EHA underwent rapid metabolism and excretion with expired air (78% after i.p. and 51% of the dose after p.o. administration) and urine (10% after i.p. and 41% of the dose after p.o. administration). Only a small portion was excreted via faeces (3% after i.p. and 1% of the dose after p.o. administration). In all cases more than 90% of radioactivity had been excreted up to 72 hours after administration. Most of the radioactivity found in the expired air was quickly exhaled within the first 3 hours after administration of the acrylate. 14C in the expired air was probably present as 14CO2. At 72 hours after a single intraperitoneal administration of EHA, the total radioactivity present in the examined tissues amounted to approx. 1% of the dose, but in the fat and sciatic nerve the specific radioactivity was still relatively high. In a second study, [14C]-2-ethylhexyl acrylate was given to adult male Wistar rats intravenously (i.v.) and intraperitoneally (i.p.) at a dose of 10 mg/kg bw (Gut et al. 1988). The elimination of radioactivity from blood was bi-exponential, irrespective of the route of administration or the age (weight) of the rats.
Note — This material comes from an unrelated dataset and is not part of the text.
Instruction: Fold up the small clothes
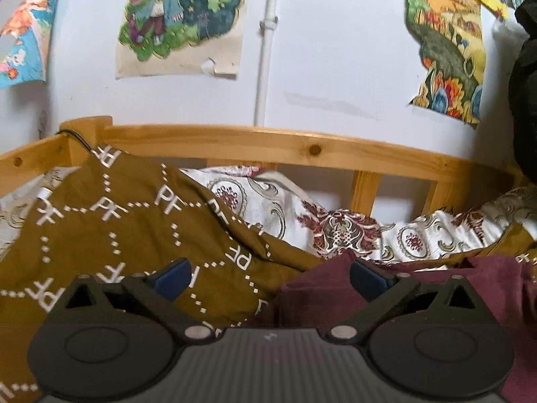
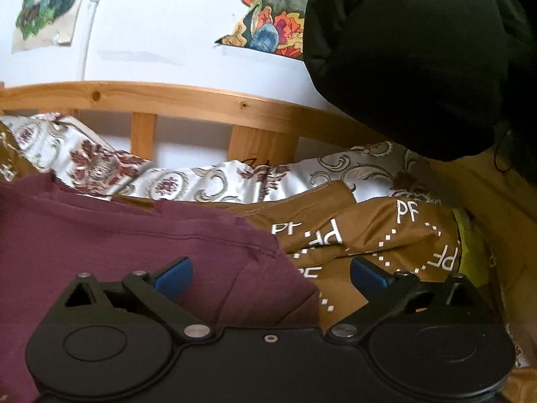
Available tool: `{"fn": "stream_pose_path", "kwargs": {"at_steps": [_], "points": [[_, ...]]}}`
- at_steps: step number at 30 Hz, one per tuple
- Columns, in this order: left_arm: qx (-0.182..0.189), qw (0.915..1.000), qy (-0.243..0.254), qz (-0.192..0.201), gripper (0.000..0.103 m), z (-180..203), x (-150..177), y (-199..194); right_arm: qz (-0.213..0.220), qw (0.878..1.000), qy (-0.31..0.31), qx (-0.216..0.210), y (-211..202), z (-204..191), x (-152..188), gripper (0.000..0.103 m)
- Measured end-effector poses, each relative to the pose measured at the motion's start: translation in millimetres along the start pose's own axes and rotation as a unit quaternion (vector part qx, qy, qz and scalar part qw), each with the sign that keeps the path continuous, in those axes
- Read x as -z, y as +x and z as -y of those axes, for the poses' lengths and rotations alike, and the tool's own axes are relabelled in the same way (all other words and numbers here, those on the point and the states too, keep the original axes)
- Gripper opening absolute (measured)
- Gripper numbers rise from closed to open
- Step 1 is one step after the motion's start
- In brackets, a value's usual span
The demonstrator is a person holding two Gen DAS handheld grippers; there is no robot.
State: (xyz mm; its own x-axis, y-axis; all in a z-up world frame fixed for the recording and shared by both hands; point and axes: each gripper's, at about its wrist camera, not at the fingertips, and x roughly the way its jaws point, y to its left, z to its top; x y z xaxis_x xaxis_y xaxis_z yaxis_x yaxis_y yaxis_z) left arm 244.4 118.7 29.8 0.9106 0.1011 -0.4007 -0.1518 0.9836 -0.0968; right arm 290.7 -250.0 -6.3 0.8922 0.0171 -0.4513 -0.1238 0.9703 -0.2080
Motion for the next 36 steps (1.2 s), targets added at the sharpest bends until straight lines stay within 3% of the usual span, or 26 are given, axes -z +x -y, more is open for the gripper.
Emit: {"fn": "stream_pose_path", "kwargs": {"at_steps": [4,8,14,18,23,30,36], "points": [[-0.004,1.0000,-0.008,-0.003,0.102,-7.0,-3.2,-27.8,0.013,1.000,-0.005,-0.016,-19.5,-9.2,2.2,0.102],[-0.025,0.9989,-0.028,-0.030,0.102,-18.1,-3.8,-60.8,0.038,0.998,-0.010,-0.039,-41.4,-23.2,3.3,0.102],[0.007,0.9914,-0.093,-0.091,0.102,-28.9,18.6,-92.3,0.064,0.995,-0.011,-0.069,-71.9,-52.7,12.0,0.102],[0.029,0.9852,-0.097,-0.138,0.102,-25.1,43.6,-85.7,0.054,0.994,-0.019,-0.089,-81.0,-76.4,25.4,0.102],[0.030,0.9853,-0.063,-0.156,0.102,-14.1,66.1,-63.3,0.033,0.994,-0.045,-0.094,-76.8,-99.2,41.0,0.102],[0.040,0.9780,-0.085,-0.186,0.102,-13.8,81.4,-41.0,0.008,0.996,-0.050,-0.078,-63.5,-113.2,62.1,0.102],[0.044,0.9729,-0.077,-0.214,0.102,-10.6,91.5,-26.7,-0.008,0.994,-0.063,-0.090,-55.8,-121.7,73.3,0.102]]}}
The first phase half-lives after i.v. and i.p. administration in 4-month-old rats were 30 and 60 min, in 7-month-old rats 115 and 130 min, respectively. The corresponding values for the slow-phase were 5 and 6 h, and 14 and 14 h. Elimination of radioactivity from tissues followed a pattern similar to that seen for blood. More than half of the administered radioactivity was exhaled as carbon dioxide. Exhalation of unchanged [14C]-EHA accounted for only 0.05% (i.v.) and 0.3% (i.p.) of the initial dose, respectively. The radioactivity excreted in the urine within the first 24 h post-treatment accounted for 7% (i.p.) and 14% (i.v.) of the initial dose, respectively. Only 2% was excreted as thioethers.

Exposure of male Wistar rats to 2-ethylhexyl acrylate vapours at different concentrations for 6 hours increased the absolute amounts of urinary thioether excretion in a dose-dependent manner (Vodicka et al. 1990). Most pronounced non-protein-SH depletion was observed in the liver, less in blood and moderate in brain and lungs. The authors suggested that GSH depletion may participate in acute lethal and biochemical toxic effects of acrylic acid esters. However, the portion of the acrylate ester metabolised to thioethers was low (3-8% of the inhaled dose). With increasing concentrations of inhaled EHA, the metabolised proportion of EHA decreased slightly (8.0% at 250 mg/m3, 5.5% at 500 mg/m3 and 3.0% at 1000 mg/m3).